━━━ Source data ━━━
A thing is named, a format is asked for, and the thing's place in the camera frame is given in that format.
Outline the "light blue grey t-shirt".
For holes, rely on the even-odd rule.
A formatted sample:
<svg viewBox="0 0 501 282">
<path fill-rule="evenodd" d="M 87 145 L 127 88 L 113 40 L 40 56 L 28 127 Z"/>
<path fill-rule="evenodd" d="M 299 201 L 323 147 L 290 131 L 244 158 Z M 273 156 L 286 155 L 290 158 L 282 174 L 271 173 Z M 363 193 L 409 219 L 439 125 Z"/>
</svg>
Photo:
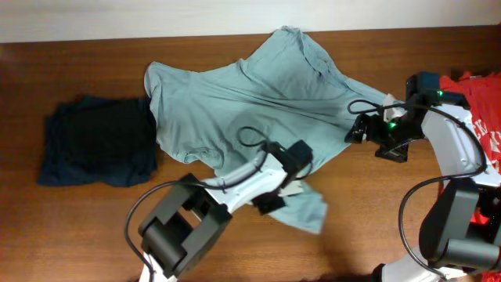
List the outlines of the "light blue grey t-shirt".
<svg viewBox="0 0 501 282">
<path fill-rule="evenodd" d="M 250 57 L 205 72 L 151 63 L 144 75 L 160 148 L 226 175 L 253 159 L 264 137 L 304 140 L 312 170 L 341 153 L 355 112 L 384 94 L 342 74 L 297 28 L 275 31 Z"/>
</svg>

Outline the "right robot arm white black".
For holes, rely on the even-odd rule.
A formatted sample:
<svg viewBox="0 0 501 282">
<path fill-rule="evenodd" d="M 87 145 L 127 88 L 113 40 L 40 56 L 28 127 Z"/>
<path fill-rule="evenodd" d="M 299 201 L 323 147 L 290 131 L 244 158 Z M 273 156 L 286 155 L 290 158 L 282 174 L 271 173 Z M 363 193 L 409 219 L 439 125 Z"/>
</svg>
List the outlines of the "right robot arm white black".
<svg viewBox="0 0 501 282">
<path fill-rule="evenodd" d="M 420 72 L 406 82 L 405 101 L 391 96 L 367 110 L 350 110 L 355 123 L 347 143 L 364 140 L 379 146 L 376 157 L 408 160 L 409 144 L 427 139 L 441 175 L 424 180 L 402 198 L 398 231 L 407 251 L 396 262 L 381 264 L 373 281 L 453 281 L 500 269 L 500 174 L 474 131 L 471 106 L 463 93 L 442 88 L 438 74 Z M 421 223 L 419 246 L 410 247 L 404 210 L 419 189 L 443 183 Z"/>
</svg>

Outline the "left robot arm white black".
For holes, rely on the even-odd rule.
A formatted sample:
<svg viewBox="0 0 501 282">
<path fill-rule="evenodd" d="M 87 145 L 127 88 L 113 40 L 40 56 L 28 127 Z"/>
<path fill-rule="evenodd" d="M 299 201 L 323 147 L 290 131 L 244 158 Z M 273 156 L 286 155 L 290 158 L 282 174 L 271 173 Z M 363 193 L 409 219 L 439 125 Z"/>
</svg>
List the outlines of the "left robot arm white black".
<svg viewBox="0 0 501 282">
<path fill-rule="evenodd" d="M 228 175 L 199 180 L 188 174 L 167 182 L 169 191 L 138 228 L 134 252 L 145 266 L 142 281 L 177 281 L 213 248 L 232 214 L 252 204 L 265 215 L 284 207 L 282 190 L 312 160 L 302 140 L 289 148 L 263 142 L 256 157 Z"/>
</svg>

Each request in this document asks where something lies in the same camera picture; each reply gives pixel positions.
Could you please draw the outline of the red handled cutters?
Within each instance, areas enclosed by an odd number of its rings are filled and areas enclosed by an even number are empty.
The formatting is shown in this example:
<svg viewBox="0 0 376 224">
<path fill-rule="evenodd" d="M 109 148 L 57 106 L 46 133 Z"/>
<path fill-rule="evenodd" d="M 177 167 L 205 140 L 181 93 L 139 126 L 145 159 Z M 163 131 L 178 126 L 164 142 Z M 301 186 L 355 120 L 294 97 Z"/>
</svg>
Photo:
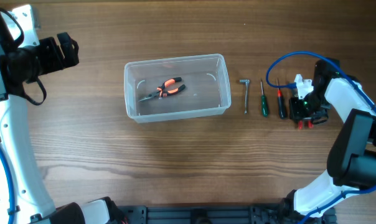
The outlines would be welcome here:
<svg viewBox="0 0 376 224">
<path fill-rule="evenodd" d="M 297 122 L 297 127 L 298 129 L 303 129 L 304 127 L 312 129 L 314 127 L 314 124 L 310 119 L 299 120 Z"/>
</svg>

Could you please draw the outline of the black red handled screwdriver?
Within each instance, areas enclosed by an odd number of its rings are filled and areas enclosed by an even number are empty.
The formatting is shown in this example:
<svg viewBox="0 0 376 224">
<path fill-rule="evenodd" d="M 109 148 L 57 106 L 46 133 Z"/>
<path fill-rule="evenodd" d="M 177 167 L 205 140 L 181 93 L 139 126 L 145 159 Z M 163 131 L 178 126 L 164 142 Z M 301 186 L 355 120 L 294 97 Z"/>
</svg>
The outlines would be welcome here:
<svg viewBox="0 0 376 224">
<path fill-rule="evenodd" d="M 278 114 L 281 119 L 287 118 L 287 110 L 284 104 L 284 96 L 282 94 L 281 88 L 278 87 L 277 91 L 277 100 L 278 100 Z"/>
</svg>

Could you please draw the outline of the green handled screwdriver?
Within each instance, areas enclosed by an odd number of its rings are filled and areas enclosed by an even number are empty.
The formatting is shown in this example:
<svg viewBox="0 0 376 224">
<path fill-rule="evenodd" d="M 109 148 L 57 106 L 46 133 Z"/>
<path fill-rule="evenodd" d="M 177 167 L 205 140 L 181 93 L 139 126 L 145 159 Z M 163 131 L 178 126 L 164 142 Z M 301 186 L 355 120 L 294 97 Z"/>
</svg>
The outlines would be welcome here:
<svg viewBox="0 0 376 224">
<path fill-rule="evenodd" d="M 263 81 L 260 80 L 261 87 L 261 112 L 264 117 L 268 116 L 268 102 L 264 93 Z"/>
</svg>

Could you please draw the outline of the orange black needle-nose pliers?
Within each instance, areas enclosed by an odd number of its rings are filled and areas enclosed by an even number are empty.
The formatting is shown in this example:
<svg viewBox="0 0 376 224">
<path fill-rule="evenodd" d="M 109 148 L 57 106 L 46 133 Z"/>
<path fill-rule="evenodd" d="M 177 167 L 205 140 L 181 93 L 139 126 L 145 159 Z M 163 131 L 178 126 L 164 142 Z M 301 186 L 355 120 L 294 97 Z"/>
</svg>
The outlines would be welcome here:
<svg viewBox="0 0 376 224">
<path fill-rule="evenodd" d="M 185 84 L 182 84 L 180 87 L 172 89 L 172 90 L 168 90 L 167 88 L 169 86 L 171 86 L 175 83 L 179 83 L 181 81 L 182 81 L 181 77 L 175 77 L 175 78 L 168 79 L 162 85 L 158 86 L 154 92 L 147 94 L 146 96 L 142 97 L 138 101 L 146 101 L 146 100 L 150 100 L 150 99 L 153 99 L 153 98 L 165 98 L 165 97 L 168 97 L 168 96 L 176 95 L 176 94 L 182 92 L 183 90 L 185 90 L 185 88 L 186 88 Z"/>
</svg>

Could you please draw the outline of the clear plastic container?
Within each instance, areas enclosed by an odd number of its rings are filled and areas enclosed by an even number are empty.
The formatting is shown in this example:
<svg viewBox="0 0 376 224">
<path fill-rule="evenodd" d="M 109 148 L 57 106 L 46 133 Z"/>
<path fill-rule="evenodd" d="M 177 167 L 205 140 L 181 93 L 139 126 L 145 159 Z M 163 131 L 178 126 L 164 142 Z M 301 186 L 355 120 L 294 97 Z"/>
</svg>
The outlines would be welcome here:
<svg viewBox="0 0 376 224">
<path fill-rule="evenodd" d="M 219 115 L 232 104 L 220 54 L 127 63 L 124 91 L 126 113 L 137 123 Z"/>
</svg>

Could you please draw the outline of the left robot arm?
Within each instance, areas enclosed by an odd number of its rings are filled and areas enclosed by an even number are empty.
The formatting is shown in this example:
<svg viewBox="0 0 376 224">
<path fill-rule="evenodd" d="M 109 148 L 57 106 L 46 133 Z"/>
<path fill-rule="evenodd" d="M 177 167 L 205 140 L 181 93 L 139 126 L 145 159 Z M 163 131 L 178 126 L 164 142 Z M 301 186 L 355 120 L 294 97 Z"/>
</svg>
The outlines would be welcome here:
<svg viewBox="0 0 376 224">
<path fill-rule="evenodd" d="M 56 207 L 45 188 L 29 137 L 26 83 L 79 63 L 67 33 L 39 39 L 36 10 L 0 8 L 0 223 L 128 223 L 108 197 Z"/>
</svg>

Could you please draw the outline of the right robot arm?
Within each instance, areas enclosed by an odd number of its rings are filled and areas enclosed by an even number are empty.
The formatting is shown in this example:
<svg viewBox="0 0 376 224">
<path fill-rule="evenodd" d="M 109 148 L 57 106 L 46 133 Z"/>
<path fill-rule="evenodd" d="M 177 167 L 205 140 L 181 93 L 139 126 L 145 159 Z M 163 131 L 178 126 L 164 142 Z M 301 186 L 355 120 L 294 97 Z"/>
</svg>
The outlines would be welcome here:
<svg viewBox="0 0 376 224">
<path fill-rule="evenodd" d="M 327 213 L 343 200 L 376 190 L 376 106 L 367 102 L 358 79 L 343 75 L 340 62 L 318 60 L 314 77 L 296 75 L 289 115 L 298 128 L 328 120 L 334 108 L 343 127 L 329 151 L 326 170 L 280 203 L 281 223 L 329 223 Z"/>
</svg>

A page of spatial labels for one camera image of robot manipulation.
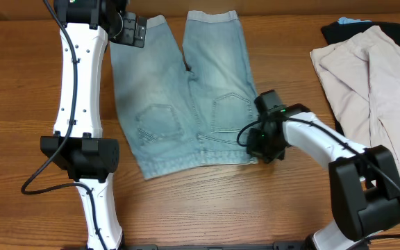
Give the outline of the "light blue denim shorts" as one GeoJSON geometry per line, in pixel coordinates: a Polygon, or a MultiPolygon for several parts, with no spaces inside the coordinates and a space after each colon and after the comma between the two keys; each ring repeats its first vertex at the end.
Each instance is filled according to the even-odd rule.
{"type": "Polygon", "coordinates": [[[242,145],[257,91],[234,10],[191,10],[181,44],[152,17],[142,48],[113,43],[110,57],[118,120],[143,177],[256,163],[242,145]]]}

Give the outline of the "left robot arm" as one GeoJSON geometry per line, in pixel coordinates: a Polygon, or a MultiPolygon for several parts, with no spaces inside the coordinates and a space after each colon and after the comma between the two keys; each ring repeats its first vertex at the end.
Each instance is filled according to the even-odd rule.
{"type": "Polygon", "coordinates": [[[110,43],[142,48],[147,20],[126,11],[128,0],[54,1],[46,5],[60,28],[62,80],[53,134],[40,150],[67,172],[78,190],[88,239],[85,249],[125,249],[113,194],[119,143],[103,136],[101,68],[110,43]]]}

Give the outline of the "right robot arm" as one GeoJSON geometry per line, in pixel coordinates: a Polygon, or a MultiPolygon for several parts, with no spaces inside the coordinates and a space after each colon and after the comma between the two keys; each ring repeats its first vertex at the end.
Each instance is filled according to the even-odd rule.
{"type": "Polygon", "coordinates": [[[333,221],[274,249],[368,249],[374,240],[400,239],[400,176],[387,148],[347,139],[304,105],[285,106],[273,90],[254,103],[259,116],[244,128],[247,153],[270,163],[296,147],[327,169],[330,181],[333,221]]]}

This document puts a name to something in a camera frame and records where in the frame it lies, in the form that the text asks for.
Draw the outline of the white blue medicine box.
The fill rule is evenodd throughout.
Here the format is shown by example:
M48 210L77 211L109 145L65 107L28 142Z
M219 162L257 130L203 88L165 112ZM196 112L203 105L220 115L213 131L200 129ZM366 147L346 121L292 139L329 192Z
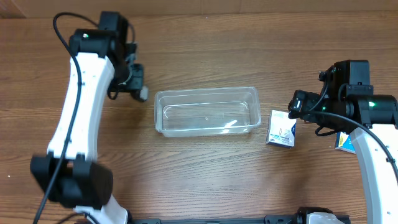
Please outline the white blue medicine box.
M266 144L294 147L296 124L297 120L290 119L287 112L272 110L269 115Z

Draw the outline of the blue yellow VapoDrops box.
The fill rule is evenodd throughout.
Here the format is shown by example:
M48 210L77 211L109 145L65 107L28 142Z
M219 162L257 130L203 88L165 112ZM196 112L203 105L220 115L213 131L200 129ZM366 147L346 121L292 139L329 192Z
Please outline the blue yellow VapoDrops box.
M356 153L354 150L354 146L351 143L351 138L349 134L346 134L344 132L338 132L336 134L335 149L350 152L352 154Z

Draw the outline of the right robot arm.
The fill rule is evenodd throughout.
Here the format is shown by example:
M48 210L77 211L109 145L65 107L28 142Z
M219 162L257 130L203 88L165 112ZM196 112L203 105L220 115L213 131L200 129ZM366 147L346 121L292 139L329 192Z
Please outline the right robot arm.
M368 223L397 223L397 100L376 95L367 60L344 60L319 73L319 94L295 91L289 118L349 135L358 158Z

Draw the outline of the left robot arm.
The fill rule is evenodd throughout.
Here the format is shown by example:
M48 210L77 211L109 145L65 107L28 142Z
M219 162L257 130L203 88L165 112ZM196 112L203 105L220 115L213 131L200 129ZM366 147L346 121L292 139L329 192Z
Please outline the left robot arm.
M77 29L63 42L70 54L70 80L55 133L30 171L43 200L71 208L88 223L131 223L131 213L112 194L113 173L98 164L103 103L128 93L146 101L144 67L136 63L133 25L120 13L103 11L92 29Z

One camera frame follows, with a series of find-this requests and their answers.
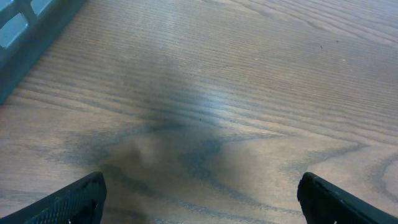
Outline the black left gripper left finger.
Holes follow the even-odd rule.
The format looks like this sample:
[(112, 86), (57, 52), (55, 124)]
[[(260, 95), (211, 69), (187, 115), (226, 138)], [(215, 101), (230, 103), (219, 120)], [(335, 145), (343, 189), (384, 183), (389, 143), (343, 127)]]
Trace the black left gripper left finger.
[(107, 189), (96, 171), (1, 218), (1, 224), (100, 224)]

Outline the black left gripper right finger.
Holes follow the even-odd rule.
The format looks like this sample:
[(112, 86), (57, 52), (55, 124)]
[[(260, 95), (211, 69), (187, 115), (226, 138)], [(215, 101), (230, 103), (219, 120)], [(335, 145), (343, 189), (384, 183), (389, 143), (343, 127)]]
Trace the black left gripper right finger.
[(397, 217), (311, 172), (302, 176), (297, 199), (307, 224), (397, 224)]
━━━
» Problem
Lines containing the string "after" above: how many are there? Answer with the number only.

» Written response
3